Says Treacher in the comments to the Headlines thread, “His next column is all about the dangers of Elvis Presley record albums.”

Denim is the infantile uniform of a nation in which entertainment frequently features childlike adults (“Seinfeld,” “Two and a Half Men”) and cartoons for adults (“King of the Hill”). Seventy-five percent of American “gamers” — people who play video games — are older than 18 and nevertheless are allowed to vote. In their undifferentiated dress, children and their childish parents become undifferentiated audiences for juvenilized movies (the six — so far — “Batman” adventures and “Indiana Jones and the Credit-Default Swaps,” coming soon to a cineplex near you). Denim is the clerical vestment for the priesthood of all believers in democracy’s catechism of leveling — thou shalt not dress better than society’s most slovenly. To do so would be to commit the sin of lookism — of believing that appearance matters. That heresy leads to denying the universal appropriateness of everything, and then to the elitist assertion that there is good and bad taste.

Denim is the carefully calculated costume of people eager to communicate indifference to appearances. But the appearances that people choose to present in public are cues from which we make inferences about their maturity and respect for those to whom they are presenting themselves.
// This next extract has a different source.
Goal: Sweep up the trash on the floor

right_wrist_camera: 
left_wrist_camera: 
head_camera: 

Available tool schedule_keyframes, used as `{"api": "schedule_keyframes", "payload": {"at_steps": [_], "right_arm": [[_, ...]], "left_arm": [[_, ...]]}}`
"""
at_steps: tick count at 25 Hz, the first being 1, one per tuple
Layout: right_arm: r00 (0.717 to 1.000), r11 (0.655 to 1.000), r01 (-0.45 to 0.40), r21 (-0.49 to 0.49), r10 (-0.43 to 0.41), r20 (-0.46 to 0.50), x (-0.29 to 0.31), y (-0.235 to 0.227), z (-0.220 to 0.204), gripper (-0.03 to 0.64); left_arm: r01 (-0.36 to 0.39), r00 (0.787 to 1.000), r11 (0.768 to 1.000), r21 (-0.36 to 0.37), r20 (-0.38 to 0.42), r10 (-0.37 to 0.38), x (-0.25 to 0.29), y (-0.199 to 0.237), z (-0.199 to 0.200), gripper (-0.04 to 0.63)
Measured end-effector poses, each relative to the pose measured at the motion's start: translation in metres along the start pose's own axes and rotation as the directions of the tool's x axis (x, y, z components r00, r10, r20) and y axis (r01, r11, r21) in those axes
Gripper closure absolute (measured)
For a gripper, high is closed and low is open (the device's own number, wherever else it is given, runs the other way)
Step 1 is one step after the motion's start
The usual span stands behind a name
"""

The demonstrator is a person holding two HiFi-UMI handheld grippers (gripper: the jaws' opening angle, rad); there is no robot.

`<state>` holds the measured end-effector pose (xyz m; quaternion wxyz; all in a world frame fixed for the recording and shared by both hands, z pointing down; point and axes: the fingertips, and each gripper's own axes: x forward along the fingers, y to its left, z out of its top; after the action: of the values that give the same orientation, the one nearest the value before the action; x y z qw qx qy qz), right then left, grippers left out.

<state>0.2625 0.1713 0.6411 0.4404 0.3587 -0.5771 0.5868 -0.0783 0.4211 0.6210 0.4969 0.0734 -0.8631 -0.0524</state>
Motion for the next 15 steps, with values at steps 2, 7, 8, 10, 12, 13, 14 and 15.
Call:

At TNR, Jonathan Chait reminds us that Will wrote a column last year knocking Obama for his, ahem, elitism and evident disdain for “middle-class American culture.” Among the many other vices of today’s piece, it’s simply wrong on the merits: The ubiquity of jeans might have its origin in a bourgeois imitation of working-class “authenticity,” but for most adults I think that association’s been lost in the mists of time. When I think blue-collar, I think of various types of uniforms, not of Levi’s. The virtue of jeans, as Ace says, is simply that they’re comfortable and essentially fashion-proof insofar as they can be worn with almost anything and in various social situations. If Will likes to spend time mixing and matching with his haberdasher, good for him, but most people — men especially — can’t be bothered.